ACTIVITY – Look through the data below and return each line where "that" appears.

___ DATASET EXCERPT

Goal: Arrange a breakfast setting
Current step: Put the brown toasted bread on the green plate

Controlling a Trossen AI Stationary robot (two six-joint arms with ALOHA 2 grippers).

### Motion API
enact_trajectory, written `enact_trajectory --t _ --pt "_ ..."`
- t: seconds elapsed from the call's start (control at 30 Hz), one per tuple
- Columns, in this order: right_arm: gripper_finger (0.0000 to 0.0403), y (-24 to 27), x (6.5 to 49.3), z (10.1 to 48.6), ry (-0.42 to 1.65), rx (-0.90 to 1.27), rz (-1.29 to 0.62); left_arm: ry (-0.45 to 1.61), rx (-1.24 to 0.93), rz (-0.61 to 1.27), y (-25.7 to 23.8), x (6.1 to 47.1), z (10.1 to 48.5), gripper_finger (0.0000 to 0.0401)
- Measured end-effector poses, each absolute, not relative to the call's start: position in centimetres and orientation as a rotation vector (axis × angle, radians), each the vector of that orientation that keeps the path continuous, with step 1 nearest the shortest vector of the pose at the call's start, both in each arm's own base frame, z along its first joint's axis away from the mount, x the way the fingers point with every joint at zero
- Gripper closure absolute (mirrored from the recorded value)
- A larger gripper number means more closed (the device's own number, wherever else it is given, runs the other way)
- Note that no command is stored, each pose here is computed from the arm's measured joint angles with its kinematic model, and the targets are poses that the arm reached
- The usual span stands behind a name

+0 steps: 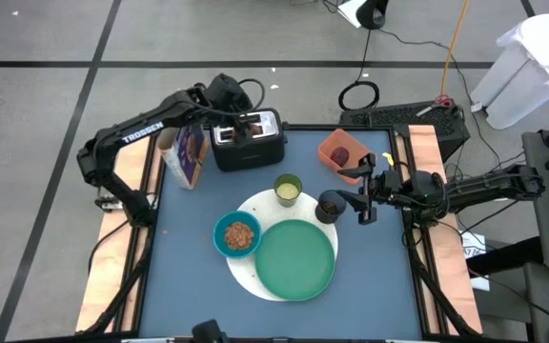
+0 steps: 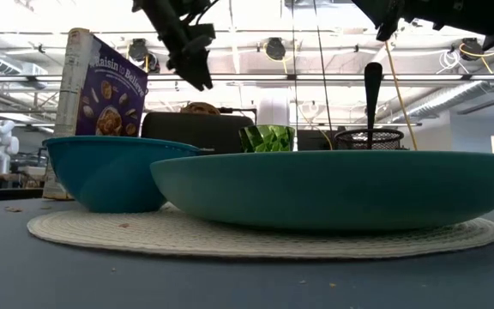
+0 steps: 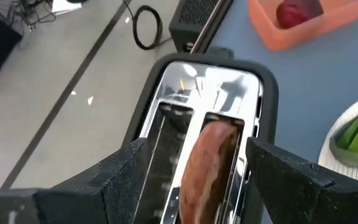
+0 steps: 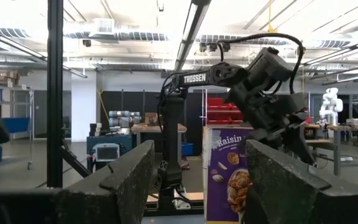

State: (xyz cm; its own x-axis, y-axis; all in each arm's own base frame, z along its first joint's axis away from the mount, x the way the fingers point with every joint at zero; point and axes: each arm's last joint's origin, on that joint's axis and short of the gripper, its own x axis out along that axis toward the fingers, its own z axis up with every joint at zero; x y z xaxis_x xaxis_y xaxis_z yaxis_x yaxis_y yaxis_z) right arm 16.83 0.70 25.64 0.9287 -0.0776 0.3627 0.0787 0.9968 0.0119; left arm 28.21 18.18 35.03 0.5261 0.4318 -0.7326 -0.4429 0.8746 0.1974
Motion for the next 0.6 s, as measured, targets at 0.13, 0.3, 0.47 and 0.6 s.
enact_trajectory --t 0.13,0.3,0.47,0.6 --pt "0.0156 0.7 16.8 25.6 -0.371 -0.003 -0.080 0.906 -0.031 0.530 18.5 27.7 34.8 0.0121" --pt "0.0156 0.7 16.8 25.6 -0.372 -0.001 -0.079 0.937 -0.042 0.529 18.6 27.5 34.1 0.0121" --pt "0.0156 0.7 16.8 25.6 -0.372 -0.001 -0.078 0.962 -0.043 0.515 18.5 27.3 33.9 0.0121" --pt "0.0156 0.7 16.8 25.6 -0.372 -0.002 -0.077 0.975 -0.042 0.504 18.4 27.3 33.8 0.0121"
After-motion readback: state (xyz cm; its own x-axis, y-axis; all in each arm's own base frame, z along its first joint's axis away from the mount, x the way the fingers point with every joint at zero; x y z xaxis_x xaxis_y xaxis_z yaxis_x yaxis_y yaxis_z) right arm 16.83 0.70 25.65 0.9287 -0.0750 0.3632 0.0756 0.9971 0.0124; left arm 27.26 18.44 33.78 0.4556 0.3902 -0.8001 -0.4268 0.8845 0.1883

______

SOLUTION FOR THIS PROBLEM –
- Measured end-effector poses, each absolute, not relative to the call's start: position in centimetres and orientation as a rotation vector (axis × angle, radians), each the vector of that orientation that keeps the path continuous, with step 1 nearest the shortest vector of the pose at the call's start, both in each arm's own base frame, z along its first joint's axis away from the mount, x the way the fingers point with every joint at zero
- Note that no command is stored, each pose here is computed from the arm's measured joint angles with its kinematic model, and the targets are poses that the arm reached
State: (xyz cm; its own x-axis, y-axis; all in each arm's own base frame, z along its first joint's axis away from the mount, x the way the fingers point with every joint at zero; point and axes: each arm's last joint's origin, on that joint's axis and short of the gripper, its own x axis out along that axis toward the fingers, its own z axis up with every joint at zero; x y z xaxis_x xaxis_y xaxis_z yaxis_x yaxis_y yaxis_z) right arm 16.83 0.70 25.64 0.9287 -0.0776 0.3627 0.0787 0.9968 0.0119; left arm 28.21 18.18 35.03 0.5261 0.4318 -0.7326 -0.4429 0.8746 0.1974

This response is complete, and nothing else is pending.